Apropos Kindeswohl: Dieser überragend wichtige Begriff findet sich derzeit versteckt etwa in § 1697a BGB. Fortan soll der Kindeswohlmaßstab, wie von den Experten vorgeschlagen, "seiner Bedeutung entsprechend" als Grundsatz im entsprechenden Abschnitt vorangestellt werden. Überhaupt sollen wichtige Grundprinzipien des Kindschaftsrecht nicht mehr schwer zu finden in irgendwelchen Absätzen diverser Normen vorkommen, sondern in den Vordergrund gerückt werden. Etwa die Pflicht der Eltern, sich bei der Wahrnehmung ihrer elterlichen Sorge vom Wohl des Kindes leiten zu lassen und sich bei Meinungsverschiedenheiten zu einigen. Auch die Gewaltfreiheit der Erziehung soll als Leitprinzip künftig besonders hervorgehoben werden.

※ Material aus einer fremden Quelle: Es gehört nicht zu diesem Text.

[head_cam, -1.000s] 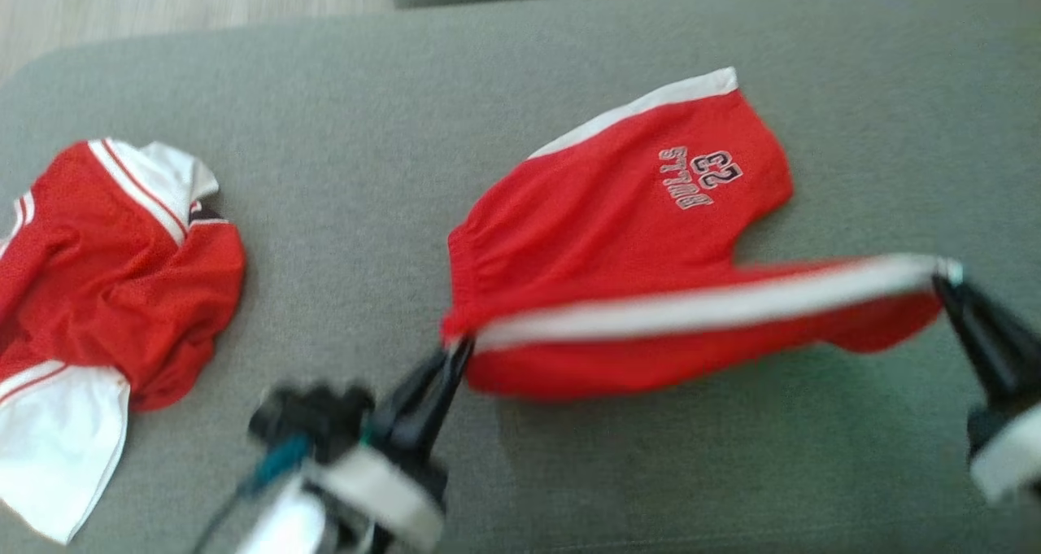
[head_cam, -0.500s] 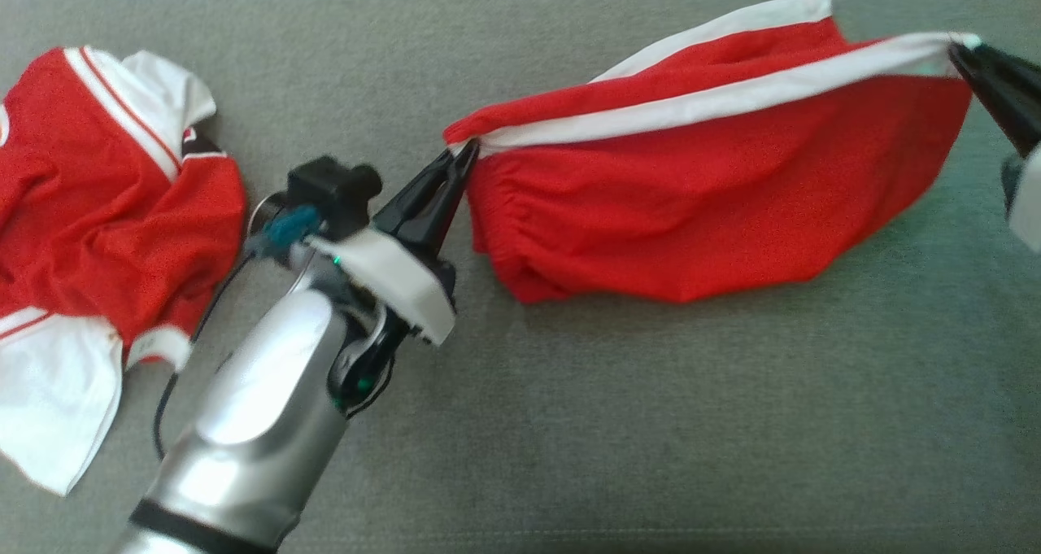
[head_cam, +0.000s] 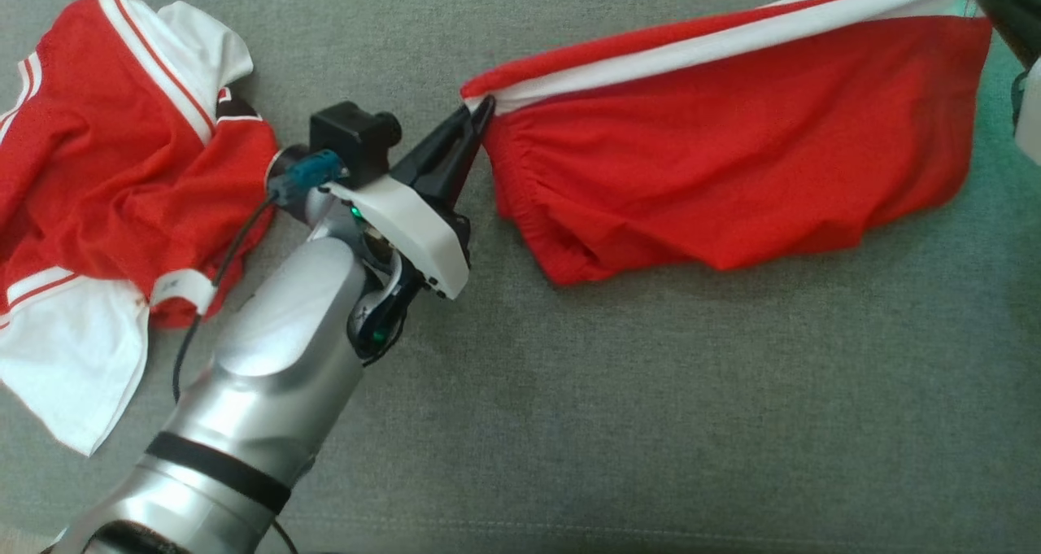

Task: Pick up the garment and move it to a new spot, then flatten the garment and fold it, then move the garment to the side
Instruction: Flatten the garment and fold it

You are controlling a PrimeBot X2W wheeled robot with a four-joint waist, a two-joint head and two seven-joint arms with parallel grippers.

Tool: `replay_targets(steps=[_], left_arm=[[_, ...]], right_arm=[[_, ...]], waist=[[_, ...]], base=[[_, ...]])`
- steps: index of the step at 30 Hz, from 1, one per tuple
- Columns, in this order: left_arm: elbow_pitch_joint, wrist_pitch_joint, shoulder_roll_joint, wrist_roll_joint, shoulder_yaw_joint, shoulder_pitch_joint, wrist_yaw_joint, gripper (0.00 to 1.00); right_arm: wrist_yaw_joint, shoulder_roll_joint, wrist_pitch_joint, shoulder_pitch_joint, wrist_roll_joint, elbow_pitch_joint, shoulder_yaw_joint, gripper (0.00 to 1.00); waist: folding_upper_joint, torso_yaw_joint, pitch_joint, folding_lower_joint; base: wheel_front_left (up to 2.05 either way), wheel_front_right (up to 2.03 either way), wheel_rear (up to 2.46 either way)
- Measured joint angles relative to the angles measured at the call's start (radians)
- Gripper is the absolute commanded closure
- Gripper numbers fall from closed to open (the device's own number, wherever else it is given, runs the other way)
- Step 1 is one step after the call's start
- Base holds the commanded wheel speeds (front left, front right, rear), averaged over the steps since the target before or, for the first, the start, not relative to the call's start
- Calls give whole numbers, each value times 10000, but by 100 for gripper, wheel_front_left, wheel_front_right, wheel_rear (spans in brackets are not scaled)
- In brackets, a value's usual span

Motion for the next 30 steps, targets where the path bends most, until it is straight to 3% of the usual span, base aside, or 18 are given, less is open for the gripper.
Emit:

Keine Sonderregelung für das Wechselmodell
Eine Absage erteilten die Experten dem Wunsch, ein bestimmtes gesetzliches Leitbild für ein bestimmtes Betreuungsmodell – etwa das paritätische Wechselmodell – in das BGB einzuführen. Vielmehr sollen alle Betreuungsformen bis hin zum Wechselmodell im Rahmen einer am Kindeswohl orientierten Einzelfallentscheidung angeordnet werden können.
Doch dass das sogenannte Residenzmodell, bei dem das Kind nur von einem Elternteil betreut wird, auch für die Experten der Arbeitsgruppe trotzdem ein wenig ausgedient hat, findet sich in ihrer Empfehlung wieder, bei der Betreuung der Kinder beide Elternteile in die Pflicht zu nehmen. "Die Pflege der Beziehung des Kindes zu beiden Eltern entspricht in der Regel seinem Wohl und soll deshalb als Leitgedanke vorangestellt werden, ohne dass damit eine Aussage über den Umfang der Betreuung verbunden ist."
Im Kindschaftsrecht soll künftig die Rechtsstellung des Kindes besonders gestärkt werden, heißt es in dem Papier: Nicht nur, dass die Berücksichtigung seines Willens als neuer Programmsatz formuliert werden soll. Auch die Verfahrensfähigkeit von Kindern, die bisher nur in eng begrenzten Ausnahmen gegeben ist, soll deutlich ausgedehnt werden. Insbesondere sollen Kinder ab 14 Jahren in ihren höchstpersönlichen Angelegenheiten (etwa in Fragen des Aufenthaltes, der Betreuung, der medizinischen Behandlung oder der Ausbildung) selbstständig antragsberechtigt sein und ihr Wille vorrangig berücksichtigt werden.